Il rapporto di HRW documenta la diffusa violenza e schiavitù sessuale, testimoniata dal diretto racconto delle vittime, e da interviste con 42 operatori sanitari, assistenti sociali, consulenti, avvocati e operatori locali.
Il rapporto descrive inoltre le devastanti conseguenze sulla salute fisica e mentale delle vittime, oltre a denunciare l’impatto distruttivo degli attacchi all’assistenza sanitaria da parte delle due parti in guerra, e il blocco degli aiuti umanitari da parte delle Forze armate sudanesi (SAF).
Numerosi operatori sanitari hanno fornito assistenza medica diretta o supporto psicologico alle vittime della violenza. Hanno affermato, tra l’altro, di essersi presi cura, tra l’inizio del conflitto nell’aprile 2023 e il febbraio 2024, di un totale di 262 sopravvissute a violenza sessuale di età compresa tra 9 e 60 anni.
Le conseguenze fisiche, psicologiche, mentali e sociali subìte da molte donne, secondo il rapporto, sono immense. Molte hanno manifestato sintomi di stress post-traumatico e depressione, inclusi la tentazione al suicidio, ansia, panico e insonnia.
«Ho conversato con una giovane violentata che aveva appena scoperto di essere incinta di tre mesi – ha dichiarato uno psichiatra – era chiaramente traumatizzata e tremante, aveva paura di come avrebbe reagito la sua famiglia e mi ha detto: “Se scoprono la mia situazione, mi uccideranno”».
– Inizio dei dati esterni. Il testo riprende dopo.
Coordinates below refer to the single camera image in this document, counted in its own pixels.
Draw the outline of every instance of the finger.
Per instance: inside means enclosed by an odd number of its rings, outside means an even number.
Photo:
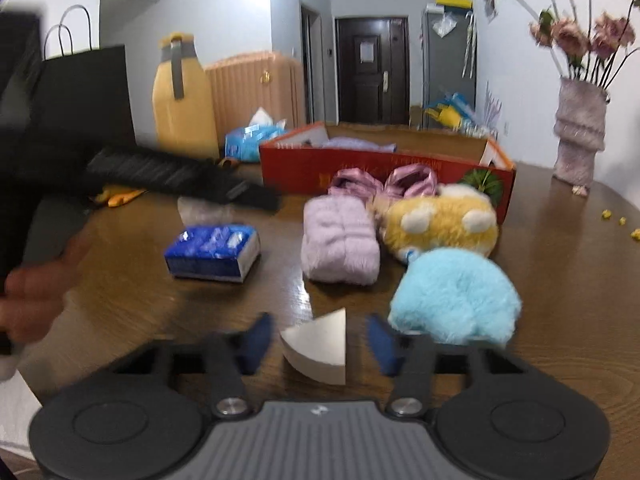
[[[23,343],[42,339],[64,310],[59,301],[0,300],[0,326],[12,341]]]
[[[53,300],[78,282],[78,270],[62,260],[41,266],[21,267],[6,279],[4,290],[11,298]]]
[[[94,229],[85,226],[76,236],[69,240],[65,253],[62,255],[63,261],[70,266],[79,265],[91,249],[94,241]]]

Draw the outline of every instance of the dark brown door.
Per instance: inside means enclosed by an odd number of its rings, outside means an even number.
[[[337,20],[340,120],[408,124],[406,18]]]

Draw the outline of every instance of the pink satin bow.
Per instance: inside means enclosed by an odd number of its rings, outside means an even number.
[[[350,195],[363,202],[384,194],[392,200],[416,196],[433,196],[438,184],[435,172],[424,164],[411,164],[397,168],[383,185],[378,179],[358,168],[340,170],[335,174],[328,193]]]

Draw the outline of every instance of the purple tissue package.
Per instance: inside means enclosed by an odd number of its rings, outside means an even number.
[[[187,227],[164,259],[176,278],[242,283],[259,254],[253,227],[223,224]]]

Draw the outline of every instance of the pink flower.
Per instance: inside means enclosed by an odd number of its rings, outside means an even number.
[[[595,31],[627,47],[636,42],[636,32],[626,18],[614,19],[604,12],[596,19]]]
[[[537,46],[543,46],[551,48],[553,46],[553,38],[550,35],[545,34],[540,28],[539,23],[531,23],[529,25],[529,30],[531,31],[531,35],[533,39],[536,40]]]
[[[552,25],[551,37],[568,56],[582,59],[589,51],[589,39],[569,18],[562,18]]]
[[[604,32],[597,33],[591,42],[592,50],[600,59],[609,59],[616,53],[619,46],[616,40]]]
Secondo il rapporto, le RSF hanno rapito donne e ragazze e le hanno confinate in case e altre strutture da loro occupate a Khartoum, Bahri e Omdurman, sottoponendole a violenza sessuale e altri abusi, spesso davanti ad altri familiari.
Benché in numero minore, vengono denunciati vari casi perpetrati da soldati dell’esercito, non solo riguardanti violenza alle donne ma anche a ragazzi e uomini adulti, durante la detenzione.
Entrambe le parti in conflitto, inoltre, hanno intimidito, detenuto arbitrariamente e attaccato medici, infermieri e volontari del pronto soccorso.
I donatori internazionali e gli stati membri delle Nazioni Unite, in particolare quelli della regione – scrive il rapporto -, dovrebbero continuare a sostenere le inchieste internazionali su questi crimini, anche da parte della Missione internazionale indipendente, per accertare e documentare i crimini di guerra riportati.
Crimini contro le donne che non riguardano, purtroppo, solo la capitale Khartoum, ma sono frequenti in tutte le zone di guerra del paese, come documenta anche un altro rapporto, diffuso il 23 luglio dal network Strategic Initiative for Women in the Horn of Africa (SIHA).